昨年、芸人でありながら四国アイランドリーグで投手としてプレーをしたサブロク双亮(360°モンキーズそうすけ)。1シーズンを通して若い選手に混じって汗をかき、9試合に登板。防御率1.98の成績を収めた。そんなサブロク双亮をチームメイトはどう見ていたのか。この一年をまとめ、話題を呼ぶ著書『最速123キロ、僕は40歳でプロ野球選手に挑戦した』より、同僚の声を送る。

 柴田健斗。昨年に野球から引退した。BCリーグ・信濃グランセローズからオリックス・バファローズにドラフト7位で入団。おととしに戦力外通告を受けると、昨シーズンに四国アイランドリーグ・愛媛マンダリンパイレーツでプレーし、そうすけと出会った……。

 僕はそうすけさんの付き人でしたね(笑)。

 一番一緒にいる時間が長かったんじゃないかな。試合がある日の帰りは僕の車でいつも一緒……そうすけさんは車を持っていなかったですからね。

 そうすけさんが四国アイランドリーグに来るって聞いて、「ふざけた気持ちで来るんじゃないか」とネガティブに感じた人がいると聞いたこともありますけど、僕自身はそういう感覚はありませんでした。
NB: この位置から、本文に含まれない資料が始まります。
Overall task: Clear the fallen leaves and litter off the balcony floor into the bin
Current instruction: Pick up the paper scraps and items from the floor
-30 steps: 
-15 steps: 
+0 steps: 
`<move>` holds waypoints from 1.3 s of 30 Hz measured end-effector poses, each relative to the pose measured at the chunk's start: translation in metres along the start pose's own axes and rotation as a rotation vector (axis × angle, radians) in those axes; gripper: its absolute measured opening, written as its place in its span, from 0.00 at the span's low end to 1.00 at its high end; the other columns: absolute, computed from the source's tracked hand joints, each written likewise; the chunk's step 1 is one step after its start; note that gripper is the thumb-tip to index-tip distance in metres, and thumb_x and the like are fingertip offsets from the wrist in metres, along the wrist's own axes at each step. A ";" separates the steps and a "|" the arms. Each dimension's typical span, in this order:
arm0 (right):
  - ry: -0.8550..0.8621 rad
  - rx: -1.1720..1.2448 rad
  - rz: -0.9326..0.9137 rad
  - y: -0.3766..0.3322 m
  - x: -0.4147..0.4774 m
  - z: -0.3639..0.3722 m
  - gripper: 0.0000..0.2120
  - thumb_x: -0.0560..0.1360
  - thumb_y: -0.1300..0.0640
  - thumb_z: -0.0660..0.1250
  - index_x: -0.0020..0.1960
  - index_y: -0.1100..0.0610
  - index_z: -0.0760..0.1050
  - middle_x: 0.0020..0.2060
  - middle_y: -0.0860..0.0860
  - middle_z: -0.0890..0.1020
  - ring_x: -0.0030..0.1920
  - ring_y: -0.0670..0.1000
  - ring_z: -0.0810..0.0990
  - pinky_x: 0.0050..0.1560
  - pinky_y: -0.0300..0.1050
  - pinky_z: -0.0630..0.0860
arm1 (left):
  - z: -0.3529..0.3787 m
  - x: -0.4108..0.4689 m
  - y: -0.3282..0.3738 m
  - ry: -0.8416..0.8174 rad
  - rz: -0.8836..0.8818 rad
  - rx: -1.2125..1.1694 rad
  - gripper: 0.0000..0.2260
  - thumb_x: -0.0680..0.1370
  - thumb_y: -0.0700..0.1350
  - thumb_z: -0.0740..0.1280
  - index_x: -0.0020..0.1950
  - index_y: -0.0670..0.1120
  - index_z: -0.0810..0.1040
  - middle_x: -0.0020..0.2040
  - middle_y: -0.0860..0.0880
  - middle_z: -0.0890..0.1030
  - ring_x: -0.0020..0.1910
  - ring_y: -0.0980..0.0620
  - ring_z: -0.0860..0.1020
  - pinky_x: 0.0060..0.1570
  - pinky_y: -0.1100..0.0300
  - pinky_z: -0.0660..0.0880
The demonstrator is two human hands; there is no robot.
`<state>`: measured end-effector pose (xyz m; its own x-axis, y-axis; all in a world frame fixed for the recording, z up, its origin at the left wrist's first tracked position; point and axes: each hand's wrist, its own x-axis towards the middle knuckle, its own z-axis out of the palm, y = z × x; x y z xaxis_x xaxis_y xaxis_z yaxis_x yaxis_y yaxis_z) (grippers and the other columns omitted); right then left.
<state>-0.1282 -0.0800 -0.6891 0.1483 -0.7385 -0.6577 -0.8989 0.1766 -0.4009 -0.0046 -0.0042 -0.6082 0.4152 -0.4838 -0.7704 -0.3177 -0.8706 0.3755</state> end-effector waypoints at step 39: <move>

独立リーグにはいろんな夢の形があっていいんじゃないかな、と思うからです。

 僕自身、NPBで何もできなかった、このままで野球を終えたくないという気持ちがあって四国アイランドリーグの門を叩きました。もちろんできるのであればNPBに復帰したいという思いもありました。ただ、実際にNPBを経験していたので、「今の自分では復帰できない。スピードも技術も足りない」と思いながらプレーした一年でもあった。ある意味で「最後の場所」を探してここにたどり着いたのかもしれません。独立リーグにはそういういろんな形の夢、というか……目的があっていいと思ったんです。

 実際、そうすけさんは野球をやるときになると真剣な顔に変わりましたから。

 印象に残っているのは、車の中でのある日の会話ですね。5月末、優勝争いの真っただ中で、そうすけさんにほとんど登板機会がなかったときです。たまに投げても結果が出なくて、登板間隔も空いて……「あーあ、何しに来ているんだろうなあ、愛媛に」って、そうすけさんがものすごいまじめなトーンで言ったんです。「相方に無理を言ってまで来ているのにな」って、ふだんは明るいのに心の底から出てきた気持ちのような気がして、そうすけさんもいろいろな思いを持ってここに来ているんだな、と感じたことをよく覚えています。僕自身もチームの勝利になかなか貢献できていない時期で、あの車中はとても暗かった(笑)。

 初めての先発の日、僕は完全休養日だったので、球場に顔を出す必要はなかったんですけど、ずっと一緒にいさせてもらっていたし、いろんな話もさせてもらっていたので、見に行かなければという思いでスタンドへ出向きました。正直に言えば「そうすけさんの先発なんて一生ないだろうな」という思いもあって(笑)。だから、この初先発の後にも先発の機会を得られるなんて思いませんでした。しかもそこで5回を投げきるなんてことは想像もできなかった。